Le dernier ouvrage inachevé de sa vieillesse est une suite de Paraphrases morales des Psaumes. On y trouve des beautés, mais de
plus en plus régulières et prévues dans leur expansion même ; c’est le
talent habituel de Massillon, moins le mouvement et l’action qu’il imprimait
à ces sortes de développements dans ses discours, comme, par exemple,
lorsqu’il paraphrasait si puissamment le De profundis dans
le sermon de Lazare. J’ai quelquefois pensé, dans le cours de cette étude, à
la différence qu’il y a entre Bossuet et Massillon employant tous deux les
textes de l’Écriture. Massillon établit sa paraphrase morale sur un texte
qu’il déroule verset par verset et qu’il gradue ; il met sa gerbe avec ordre
et l’assoit en quelque sorte sur les roues du char sacré : la marche en est
égale, cadencée, nombreuse ; au lieu que la parole de Bossuet se confond le
plus souvent avec le char lui-même, avec la roue enflammée qui emporte le
Prophète.
Marmontel, destiné un moment dans sa jeunesse à l’état ecclésiastique, et qui
avait étudié quelque temps à Clermont, eut l’occasion de visiter l’éloquent
évêque, et, dans ses Mémoires, il a fait de cet ancien
souvenir une scène affectueuse dont l’impression générale au moins doit être
fidèle :
Dans l’une de nos promenades à Beauregard, maison de
plaisance de l’évêché, nous eûmes le bonheur, dit-il, de voir le
vénérable Massillon. L’accueil plein de bonté que nous lit ce vieillard
illustre, la vive et tendre impression que firent sur moi sa vue et
l’accent de sa voix, est un des plus doux souvenirs qui me restent de
mon jeune âge. Dans cet âge où les affections de l’esprit et celles de
l’âme ont une communication réciproquement si soudaine, où la pensée et
le sentiment agissent et réagissent l’un sur l’autre avec tant de
rapidité, il n’est personne à qui quelquefois il ne soit arrivé, en
voyant un grand homme, d’imprimer sur son front les traits du
caractère de son âme ou de son génie. C’était ainsi
que, parmi les rides de ce visage déjà flétri et dans ces jeux qui
allaient s’éteindre, je croyais démêler encore l’expression de cette
éloquence si sensible, si tendre, si haute quelquefois, si profondément
pénétrante, dont je venais d’être enchanté à la lecture de ses Sermons. Il nous permit de lui en parler, et de lui
faire hommage des religieuses larmes qu’elle nous avait fait
répandre.
Les Sermons de Massillon n’étant pas imprimés
de son vivant, il semble qu’il y ait ici un anachronisme : mais il se
pouvait qu’il y eût quelques copies en circulation parmi les écoliers de
Clermont, ou qu’une édition incomplète leur eût passé par les mains.

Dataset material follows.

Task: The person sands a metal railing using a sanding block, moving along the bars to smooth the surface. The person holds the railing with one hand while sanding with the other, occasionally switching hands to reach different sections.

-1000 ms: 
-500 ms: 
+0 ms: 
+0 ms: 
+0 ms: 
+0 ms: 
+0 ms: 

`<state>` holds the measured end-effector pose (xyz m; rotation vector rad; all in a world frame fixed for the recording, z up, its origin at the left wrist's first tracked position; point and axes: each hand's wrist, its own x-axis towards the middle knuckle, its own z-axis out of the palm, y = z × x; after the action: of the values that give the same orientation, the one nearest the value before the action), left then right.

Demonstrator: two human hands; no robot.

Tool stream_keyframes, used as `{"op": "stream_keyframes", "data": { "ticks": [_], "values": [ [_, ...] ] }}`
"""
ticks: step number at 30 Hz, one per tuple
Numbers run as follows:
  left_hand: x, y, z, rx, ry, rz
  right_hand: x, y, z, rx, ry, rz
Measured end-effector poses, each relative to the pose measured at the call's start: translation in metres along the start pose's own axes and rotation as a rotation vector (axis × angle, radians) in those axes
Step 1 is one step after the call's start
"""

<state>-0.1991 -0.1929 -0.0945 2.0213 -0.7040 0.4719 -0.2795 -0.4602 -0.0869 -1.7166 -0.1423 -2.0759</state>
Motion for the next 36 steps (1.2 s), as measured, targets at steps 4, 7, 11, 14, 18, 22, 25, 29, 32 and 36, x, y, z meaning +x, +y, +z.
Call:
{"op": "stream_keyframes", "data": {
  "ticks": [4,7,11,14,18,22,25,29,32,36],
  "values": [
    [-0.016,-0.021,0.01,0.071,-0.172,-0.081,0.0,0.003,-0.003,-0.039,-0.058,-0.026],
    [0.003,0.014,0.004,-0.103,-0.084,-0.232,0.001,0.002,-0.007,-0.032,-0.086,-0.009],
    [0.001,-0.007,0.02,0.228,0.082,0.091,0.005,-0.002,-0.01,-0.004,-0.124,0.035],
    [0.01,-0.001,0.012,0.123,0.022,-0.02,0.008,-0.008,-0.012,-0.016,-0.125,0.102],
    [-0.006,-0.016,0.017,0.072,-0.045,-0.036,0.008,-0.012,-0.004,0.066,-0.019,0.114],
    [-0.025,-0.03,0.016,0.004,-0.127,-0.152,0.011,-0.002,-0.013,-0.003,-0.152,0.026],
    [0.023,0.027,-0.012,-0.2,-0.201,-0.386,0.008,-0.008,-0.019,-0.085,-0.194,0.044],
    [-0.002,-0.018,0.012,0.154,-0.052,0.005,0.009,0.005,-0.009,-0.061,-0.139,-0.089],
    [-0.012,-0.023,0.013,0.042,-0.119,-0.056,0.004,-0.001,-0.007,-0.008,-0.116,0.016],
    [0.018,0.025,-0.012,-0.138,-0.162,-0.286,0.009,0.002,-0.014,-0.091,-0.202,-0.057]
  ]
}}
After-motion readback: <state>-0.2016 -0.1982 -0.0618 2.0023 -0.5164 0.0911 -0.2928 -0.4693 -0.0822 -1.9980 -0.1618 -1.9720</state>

Massillon mourut le 18 septembre 1742, dans sa quatre-vingtième année. Il ne
vécut pas assez pour voir éclater, avec les scandales publics de Louis XV,
toute l’ironie des chastes promesses et des vœux dont le Petit
Carême avait salué cette royale enfance. Avec lui expira la
dernière et la plus abondamment éloquente, la plus cicéronienne des grandes
voix qui avaient rempli et remué le siècle de Louis XIV.